The terms of the transaction include initial cash consideration of $1.0 million, $0.2 million of which was paid at closing and the remainder of which will be paid no later than April 25, 2019, which will be funded with our existing cash balances. During the five years following the acquisition, RealNetworks will pay the lesser of (a) an additional $14.0 million to seller, (paid ratably over such five-year period), or (b) if RealNetworks sells the interest to a third party for less than $15.0 million, the actual amount received by RealNetworks, minus the $1.0 million initial payment. Moreover, in the event that RealNetworks sells such equity interest for consideration in excess of $15.0 million, then RealNetworks will pay seller additional consideration, which shall in no event exceed an additional $25.0 million. In order for seller to receive the full $40.0 million, the proceeds from the sale of Napster received by RealNetworks for the 42% equity interest acquired would have to exceed $60.0 million. Due to the limited time since the closing of the transaction, the initial accounting for this acquisition is still in process. The remaining disclosures required under ASC 805 will be provided upon finalization of our preliminary purchase accounting in the first quarter of 2019.
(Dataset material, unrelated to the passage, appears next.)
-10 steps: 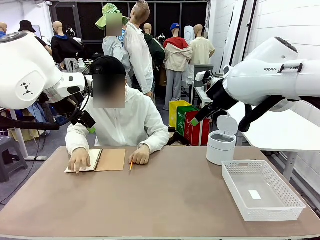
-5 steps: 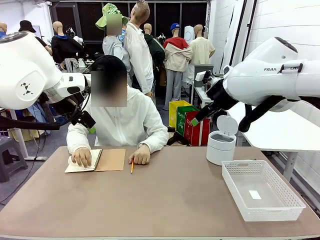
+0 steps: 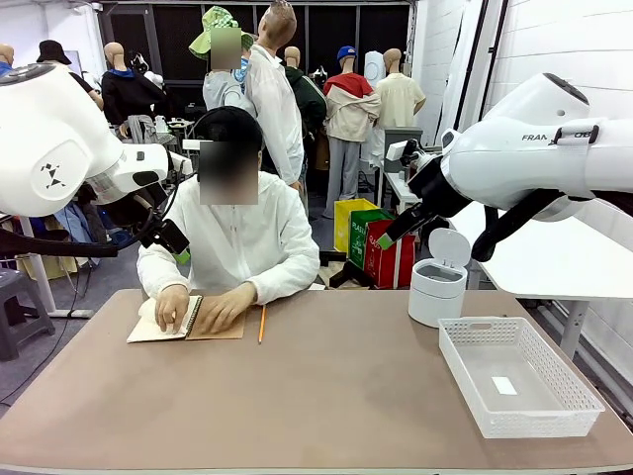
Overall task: Sort the paper based on its condition.
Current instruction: If a person hands you a paper, place it in the Organizing basket , and if it's crumpled, put it in the Trash can.
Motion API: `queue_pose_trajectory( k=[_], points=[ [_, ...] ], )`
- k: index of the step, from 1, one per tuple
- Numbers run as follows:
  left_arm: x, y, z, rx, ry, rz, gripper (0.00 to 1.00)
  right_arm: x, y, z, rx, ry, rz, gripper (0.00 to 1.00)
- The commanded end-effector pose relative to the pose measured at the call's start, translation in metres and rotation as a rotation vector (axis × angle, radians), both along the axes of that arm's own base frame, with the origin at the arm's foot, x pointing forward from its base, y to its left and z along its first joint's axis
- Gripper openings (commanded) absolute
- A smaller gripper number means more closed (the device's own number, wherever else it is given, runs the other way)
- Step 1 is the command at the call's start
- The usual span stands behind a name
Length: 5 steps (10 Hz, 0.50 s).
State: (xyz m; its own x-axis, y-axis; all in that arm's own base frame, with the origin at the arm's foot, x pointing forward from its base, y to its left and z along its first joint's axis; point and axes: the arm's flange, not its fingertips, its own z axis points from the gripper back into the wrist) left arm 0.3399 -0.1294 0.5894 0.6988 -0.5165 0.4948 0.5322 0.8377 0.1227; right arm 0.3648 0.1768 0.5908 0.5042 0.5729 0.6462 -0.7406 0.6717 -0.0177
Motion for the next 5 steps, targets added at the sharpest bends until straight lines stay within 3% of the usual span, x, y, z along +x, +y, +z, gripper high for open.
queue_pose_trajectory(
  k=[1,5],
  points=[
    [-0.0001,0.0009,0.0009,0.001,-0.003,-0.003,1.0,0.0001,0.0005,-0.0006,0.005,0.004,0.004,1.0],
    [-0.0001,0.0009,0.0009,0.001,-0.003,-0.003,1.0,0.0001,0.0005,-0.0006,0.005,0.004,0.004,1.0]
  ],
)
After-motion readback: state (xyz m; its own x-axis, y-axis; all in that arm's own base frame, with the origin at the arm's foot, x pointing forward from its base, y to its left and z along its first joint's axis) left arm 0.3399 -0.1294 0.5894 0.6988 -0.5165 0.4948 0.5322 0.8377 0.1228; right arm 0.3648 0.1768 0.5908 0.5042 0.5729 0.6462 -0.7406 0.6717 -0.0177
We will fully consolidate Napster's financial results with ours from the date we obtained control and record and present the 16% of Napster that we do not own as a noncontrolling interest. We will record 100% of the fair value of the assets acquired and liabilities assumed as of January 18, 2019, and, as part of this consolidation, the carrying value of our existing 42% equity method investment will be stepped-up to fair value. The step-up to fair value of the existing historical 42% ownership interest is expected to result in our recording of a material gain in the first quarter of 2019. Our consolidated balance sheet will reflect Napster's working capital deficit, which we expect will result in a consolidated working capital deficit. RealNetworks does not have any contractual or implied obligation to provide funding or other financial support to Napster or to guarantee or provide other such support related to Napster's third party borrowing or Napster's other obligations, except as noted in Note 5. Napster Joint Venture.
Through the date of this filing, we have incurred approximately $0.7 million in acquisition-related costs, including regulatory, legal, and other advisory fees, which we have recorded within general and administrative expenses during the respective fiscal periods in which they were incurred.